I know that some have said that the Kenyans who were killed would not have been killed if America had not been here in Nairobi. And that is probably true. But why are we here? The Americans and Kenyans who worked in our embassy and who were among the victims wanted nothing more nor less than to improve the quality of life for both our peoples. And that's why we have worked, and will continue to work, to broaden economic opportunities, strengthen civil society, promote sustainable development, fight disease, and safeguard the environment. These efforts reflect values and aspirations that Kenyans and Americans share -- and no bombing can change that.
We are also very proud that the efforts of the United States are being carried out here by a most amazing ambassador, Ambassador Prudence Bushnell, and we are all incredibly proud of her and everything that she has done to maintain solidarity and to hold America's head up high. Pru, thank you very much.
I was very moved last week to read a story about a man who was pulled from the Ufundi Cooperative Building 36 hours after the bombing. He said he had survived because "the courage of the mind is greater than the body." "I never gave up hope," he said. Those brave words remind us that the strategy of terror is based almost entirely on replacing hope with fear. It is a strategy of intimidation. It is designed to make us forget our aspirations, to hunker down and become passive, and turn against one another.
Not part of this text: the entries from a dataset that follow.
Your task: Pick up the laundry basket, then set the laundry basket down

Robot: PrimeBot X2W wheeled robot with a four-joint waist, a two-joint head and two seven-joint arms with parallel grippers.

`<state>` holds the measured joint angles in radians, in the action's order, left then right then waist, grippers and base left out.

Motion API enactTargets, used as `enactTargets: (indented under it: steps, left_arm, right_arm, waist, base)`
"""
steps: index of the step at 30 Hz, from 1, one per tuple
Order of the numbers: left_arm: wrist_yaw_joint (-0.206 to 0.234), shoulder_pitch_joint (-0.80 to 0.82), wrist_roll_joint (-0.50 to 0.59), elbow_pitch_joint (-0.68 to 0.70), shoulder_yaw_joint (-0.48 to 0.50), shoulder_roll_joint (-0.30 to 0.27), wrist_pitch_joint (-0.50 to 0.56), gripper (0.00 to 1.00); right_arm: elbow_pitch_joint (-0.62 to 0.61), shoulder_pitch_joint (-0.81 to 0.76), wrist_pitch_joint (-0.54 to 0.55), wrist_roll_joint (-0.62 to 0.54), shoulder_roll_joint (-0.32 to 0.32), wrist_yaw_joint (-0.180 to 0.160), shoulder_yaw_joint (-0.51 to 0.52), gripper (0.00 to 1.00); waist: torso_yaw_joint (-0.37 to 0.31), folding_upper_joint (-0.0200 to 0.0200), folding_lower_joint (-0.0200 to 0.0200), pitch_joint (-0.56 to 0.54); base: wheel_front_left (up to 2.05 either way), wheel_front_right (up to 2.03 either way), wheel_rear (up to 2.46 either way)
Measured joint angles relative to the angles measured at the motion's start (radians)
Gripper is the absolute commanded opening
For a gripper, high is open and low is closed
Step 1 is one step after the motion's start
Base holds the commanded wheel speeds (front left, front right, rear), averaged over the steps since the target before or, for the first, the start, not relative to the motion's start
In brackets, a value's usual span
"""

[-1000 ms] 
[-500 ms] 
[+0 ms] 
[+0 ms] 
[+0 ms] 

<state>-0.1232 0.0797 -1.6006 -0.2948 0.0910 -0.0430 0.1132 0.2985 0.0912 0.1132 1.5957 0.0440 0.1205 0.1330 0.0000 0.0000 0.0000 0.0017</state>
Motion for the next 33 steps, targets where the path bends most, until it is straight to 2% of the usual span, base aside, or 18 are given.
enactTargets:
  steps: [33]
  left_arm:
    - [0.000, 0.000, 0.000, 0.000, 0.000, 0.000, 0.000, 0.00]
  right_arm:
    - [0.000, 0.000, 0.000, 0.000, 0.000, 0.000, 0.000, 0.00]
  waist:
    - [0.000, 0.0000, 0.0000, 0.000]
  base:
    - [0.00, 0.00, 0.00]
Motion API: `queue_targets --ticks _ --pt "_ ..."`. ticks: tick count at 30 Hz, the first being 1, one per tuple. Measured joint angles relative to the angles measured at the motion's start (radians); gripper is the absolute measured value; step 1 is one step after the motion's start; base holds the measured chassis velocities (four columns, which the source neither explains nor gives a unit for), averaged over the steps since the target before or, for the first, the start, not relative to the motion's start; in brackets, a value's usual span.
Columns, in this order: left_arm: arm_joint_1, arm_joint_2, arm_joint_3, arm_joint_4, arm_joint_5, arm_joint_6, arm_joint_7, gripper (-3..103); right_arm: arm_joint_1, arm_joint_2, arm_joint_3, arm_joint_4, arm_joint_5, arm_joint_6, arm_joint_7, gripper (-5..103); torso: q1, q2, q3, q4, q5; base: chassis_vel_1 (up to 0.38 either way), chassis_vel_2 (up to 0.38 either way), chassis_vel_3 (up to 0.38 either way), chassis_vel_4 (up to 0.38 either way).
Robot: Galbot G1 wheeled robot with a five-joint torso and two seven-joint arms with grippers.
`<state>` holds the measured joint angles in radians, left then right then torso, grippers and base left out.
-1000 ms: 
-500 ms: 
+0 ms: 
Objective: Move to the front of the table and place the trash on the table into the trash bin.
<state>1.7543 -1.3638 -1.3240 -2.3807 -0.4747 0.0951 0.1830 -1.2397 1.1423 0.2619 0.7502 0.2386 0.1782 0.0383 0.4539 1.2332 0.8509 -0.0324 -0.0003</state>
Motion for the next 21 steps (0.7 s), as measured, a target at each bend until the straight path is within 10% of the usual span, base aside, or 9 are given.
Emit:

I say there is more real strength in a single tear among the millions shed for the loved ones killed here than there can be in any terrorist act. We grieve because we care for each other, and that is also why we build, and why we have faith that if we work together, we can create a future far better than the past.
Let us choose as those who died here would have had us choose: to honor their memory by comforting their families, caring for the injured, rebuilding their society, and holding the guilty accountable. And to honor their example by redoubling our efforts to forge a future of greater freedom, security, and prosperity not just for some, but for all people. Thank you very much.